Percorre os pequenos grupos, dando palpite, corrigindo erros, batendo palma, dando tapinha nas costas de um, ou fingindo puxar a orelha de outro. Segue-se uma divertida apresentação dos novos versos. “Pelo rico zoado, nunca perdeu a razão”. “Com fé fez milagre, salvou o pobre da danação”. “No Sertão…” O palhaço corre para trás do lençol preso ao teto de lona, onde guarda suas fantasias e apetrechos. Volta carregando uma pequena mesinha e uma caixa. Abre-a e a mostra ao grupo. Está vazia. Cobre-a com um pano colorido. Passa a mão sobre ela, seguindo o traçado de uma cruz. Puxa o pano e pede para a garotinha sentada no chão se aproximar. “Abre a caixa”, diz fazendo um gesto estudado. Ela o obedece: está cheia flores vermelhas. A criançada aplaude.
O palhaço dá uma cambalhota, levanta-se, pega a sanfona e toca uma música animada, pedindo que a garotada o siga, enquanto caminha em círculo. Para de repente, bota a sanfona de lado, tira o lenço do pescoço e o coloca no ouvido de um menino. Passados uns instantes, tira um ovo. A criançada cai na risada. Corre em direção a outro garoto e repete os mesmos movimentos. Arregala os olhos, enquanto puxa de dentro do lenço um pintinho. Espantado, o grupo aplaude. Dá nova cambalhota, levanta-se, estufa o peito e volta-se para a mesinha. Esvazia a caixa e a cobre novamente com o pano colorido. Pousa a mão sobre ela, olha demoradamente para a pequena e atenta plateia, puxa devagar o lenço. Ao abri-la, deixa escapar um casal de pombinhas. Elas voam em círculo, até encontrarem a fresta por onde escapam.

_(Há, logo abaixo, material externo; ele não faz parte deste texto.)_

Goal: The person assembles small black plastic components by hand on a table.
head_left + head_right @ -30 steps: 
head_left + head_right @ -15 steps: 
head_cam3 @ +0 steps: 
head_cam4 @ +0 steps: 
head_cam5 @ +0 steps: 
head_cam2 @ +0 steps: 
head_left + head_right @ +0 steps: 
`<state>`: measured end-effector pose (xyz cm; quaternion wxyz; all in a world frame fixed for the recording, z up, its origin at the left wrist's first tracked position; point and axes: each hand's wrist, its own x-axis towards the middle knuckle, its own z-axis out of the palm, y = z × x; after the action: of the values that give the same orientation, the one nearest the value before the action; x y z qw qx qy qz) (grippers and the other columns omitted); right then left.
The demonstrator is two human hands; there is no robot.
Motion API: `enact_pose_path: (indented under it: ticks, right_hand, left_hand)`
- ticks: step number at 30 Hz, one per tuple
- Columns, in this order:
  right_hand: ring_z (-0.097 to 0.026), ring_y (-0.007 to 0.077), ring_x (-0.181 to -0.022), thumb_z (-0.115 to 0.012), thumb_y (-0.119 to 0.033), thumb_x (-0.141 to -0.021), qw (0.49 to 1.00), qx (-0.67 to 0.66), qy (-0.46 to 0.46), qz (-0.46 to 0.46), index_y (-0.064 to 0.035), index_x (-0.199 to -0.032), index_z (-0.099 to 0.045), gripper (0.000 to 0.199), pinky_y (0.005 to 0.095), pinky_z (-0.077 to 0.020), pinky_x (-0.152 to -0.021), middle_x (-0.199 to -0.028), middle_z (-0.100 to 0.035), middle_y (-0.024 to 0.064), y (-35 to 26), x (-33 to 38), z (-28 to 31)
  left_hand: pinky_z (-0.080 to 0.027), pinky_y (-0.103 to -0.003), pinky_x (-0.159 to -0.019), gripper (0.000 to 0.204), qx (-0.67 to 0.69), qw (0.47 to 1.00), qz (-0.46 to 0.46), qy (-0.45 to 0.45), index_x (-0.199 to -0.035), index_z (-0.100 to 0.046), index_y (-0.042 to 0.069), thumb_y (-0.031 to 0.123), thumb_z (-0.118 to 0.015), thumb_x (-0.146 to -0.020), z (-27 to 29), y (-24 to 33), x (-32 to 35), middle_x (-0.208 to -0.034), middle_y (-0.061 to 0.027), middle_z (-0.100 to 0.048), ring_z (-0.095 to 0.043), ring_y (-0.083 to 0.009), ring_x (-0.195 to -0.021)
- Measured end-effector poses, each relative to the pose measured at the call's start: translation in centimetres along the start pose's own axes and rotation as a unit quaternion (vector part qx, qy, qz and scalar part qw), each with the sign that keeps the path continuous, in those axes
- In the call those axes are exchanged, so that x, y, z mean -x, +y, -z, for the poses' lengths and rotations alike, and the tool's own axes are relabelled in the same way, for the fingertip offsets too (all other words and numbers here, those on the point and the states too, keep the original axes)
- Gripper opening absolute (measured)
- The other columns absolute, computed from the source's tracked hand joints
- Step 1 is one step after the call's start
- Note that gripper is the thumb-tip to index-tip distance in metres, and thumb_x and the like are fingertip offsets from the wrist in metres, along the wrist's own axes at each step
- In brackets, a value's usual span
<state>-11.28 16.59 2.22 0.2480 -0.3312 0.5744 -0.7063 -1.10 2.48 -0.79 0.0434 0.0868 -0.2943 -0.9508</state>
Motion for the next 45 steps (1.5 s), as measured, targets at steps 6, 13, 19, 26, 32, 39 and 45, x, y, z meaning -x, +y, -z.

Passado o espanto, gritos e aplausos misturam-se com risadas. As crianças saem correndo. Ela continua batendo palmas. O palhaço não acredita no que está vendo. “Professora, como me achou”? Corre em sua direção e a abraça emocionado. “Logo eu te conto, Zé. Temos tanta coisa para conversar. Faz antes um pedido, pede aquilo com que mais sonha”. Ele a solta devagarinho, segura por um tempo seus braços. Olha-a diretamente nos olhos.
Perplexo e quase sem saber como segurar a emoção, observa Lampião sendo abençoado por Padre Cícero no interior da Capela de Nossa Senhora do Perpétuo Socorro. Ao sair, quase se trombam nos degraus da igreja. O Capitão olha para ele demoradamente e diz: “Vem comigo”. Zé do Bode não vacila. Monta o cavalo e sai com o bando em disparada.